6. Destiny’s Child – “Say My Name”
That “Say My Name” stands out from one the most loaded pop albums of the ’90s speaks to what rarefied territory this song belongs in. The whole song is the hook with three repeating sections that switch up production styles and rhythms. It is a masterclass in how to construct a pop song that will stand the test of time rather than building around a catchy chorus.
5. Wilco – “Via Chicago”
Summerteeth deals with domestic abuse in its best songs — the last line in “She’s a Jar” is always unsettling. “Via Chicago” starts with “I dreamed about killing you again last night / And it felt alright to me.” Jeff Tweedy explained what that line means to him, and he said, “The feeling of being uncomfortable with what I had written — that felt more real to me than anything I could have constructed.” He also expressed sentiments about letting his bandmates down with this “dismal stuff,” but Summerteeth and “Via Chicago” shine from these thorny scenarios. Art is dead when morality goes unquestioned and our voices adhere to it. “Via Chicago” also reaches instrumental heights that they wouldn’t even pursue on Yankee Hotel Foxtrot.
4. TLC – “No Scrubs”
Where does this chorus rank all-time? They repeat the whole thing eleven times (it fades out on the twelfth) in a three-and-a-half-minute song. Throw in the just-as-catchy pre-chorus twice, and it never lets up. It’s amazing it never gets annoying. It was a #1 hit and the runaway pick for best song in the Pazz & Jop poll (that poll also features “Bawitdaba” just outside of the top ten, so it’s pretty meaningless.) Still, pop songs that unite everyone should always be recognized for what they are — the best of the best.

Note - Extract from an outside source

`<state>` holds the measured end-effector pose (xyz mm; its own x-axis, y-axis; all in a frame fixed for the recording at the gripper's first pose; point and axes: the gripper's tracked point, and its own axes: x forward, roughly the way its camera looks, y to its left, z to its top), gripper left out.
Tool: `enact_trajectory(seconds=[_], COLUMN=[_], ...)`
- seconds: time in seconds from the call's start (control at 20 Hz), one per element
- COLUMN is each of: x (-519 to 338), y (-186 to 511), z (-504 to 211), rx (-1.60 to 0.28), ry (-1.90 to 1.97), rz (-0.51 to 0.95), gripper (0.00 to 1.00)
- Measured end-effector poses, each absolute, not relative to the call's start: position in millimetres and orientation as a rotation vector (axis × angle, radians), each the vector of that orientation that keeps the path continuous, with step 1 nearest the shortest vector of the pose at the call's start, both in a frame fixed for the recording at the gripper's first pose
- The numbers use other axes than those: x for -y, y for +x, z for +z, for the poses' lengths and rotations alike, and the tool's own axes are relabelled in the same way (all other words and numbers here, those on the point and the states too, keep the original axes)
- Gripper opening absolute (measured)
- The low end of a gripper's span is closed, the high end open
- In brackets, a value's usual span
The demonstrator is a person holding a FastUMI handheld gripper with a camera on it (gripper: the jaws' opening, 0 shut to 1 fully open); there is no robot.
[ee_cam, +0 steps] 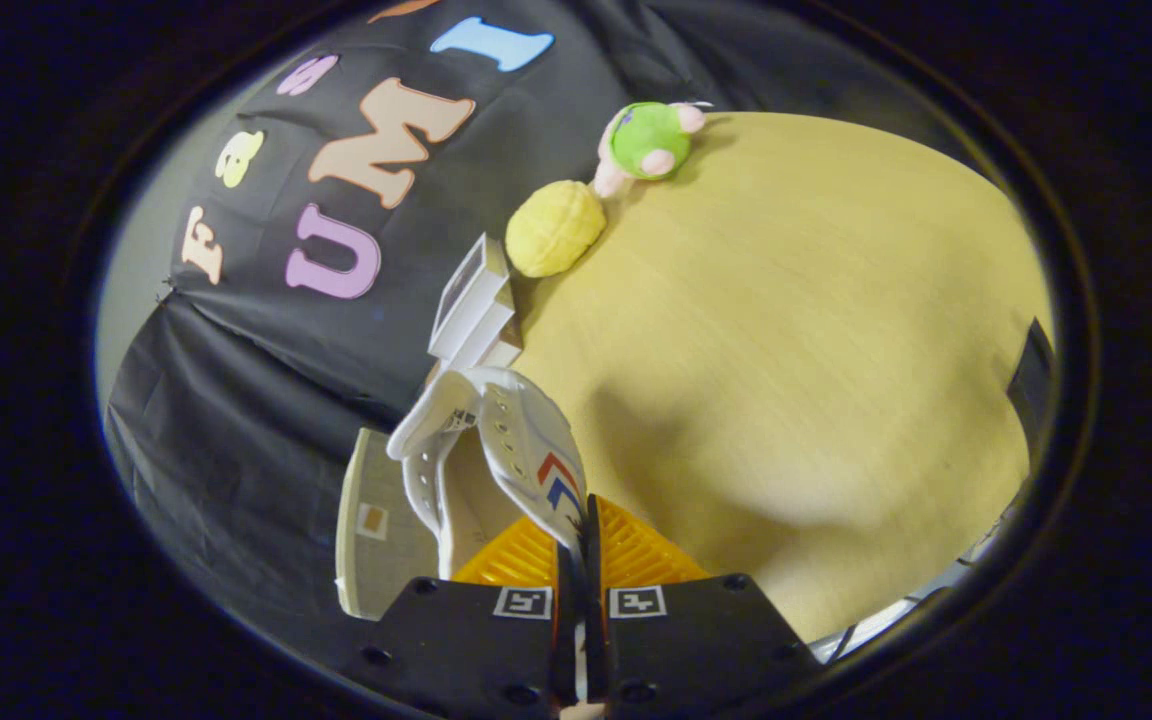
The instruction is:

3. The Flaming Lips – “Race for the Prize”
The sonic ambitions of The Soft Bulletin are unreplicable, and it’s on full display with the opener “Race for the Prize.” Drums just don’t sound this way anywhere else — is it the mic placement? The mixing? Also, that Mellotron string sound is pure psychedelic-Beatles/prog-rock territory, but is used as the main hook on the first single. The Flaming Lips were bold, and they had the means and funding to pull off whatever drug-infused landscapes they envisioned.
2. Jay-Z (ft. UGK) – “Big Pimpin'”
This snuck right into 1999 with a Dec. 28th release. The single would be released in 2000, be a big hit, and be routinely discussed as one of Jay-Z’s best. Timbaland makes the classic beat here, and it’s on par with “Get Ur Freak On” as his best work; the outro makes that especially clear. UGK do their thing by bringing a Texan southern drawl to this big-time New York affair. Everybody is just at their peak, and the result is one of the greatest posse-cut, shit-talking anthems ever.
1. Aphex Twin – “Windowlicker”
Aphex Twin is the greatest artist of the ’90s, right? Pavement, Björk, Radiohead, and Nirvana are fine answers, but being the leader and curator of a whole new brand of electronic music, reinventing himself with every year, and offering visual accompaniments that rank up with the best cinematic displays of body horror kinda seals the deal. “Windowlicker” is his final epic of the decade, and it represents a brief moment where difficult electronic music could be normalized, at least in the UK. It was a top-20 hit, received a Brit for Best Video, and was named NME’s best single of the year. The song is an absolute barn-burner with elements of French Touch that Aphex Twin utilized to upend its simplistic romantic view. I still catch little mysteries down in the mix when I listen on different speakers. Someone could probably take the most melodic elements here and create your standard club hit of the time, but of course, it wouldn’t be Aphex Twin if it wasn’t taken a thousand steps beyond where it needed to be.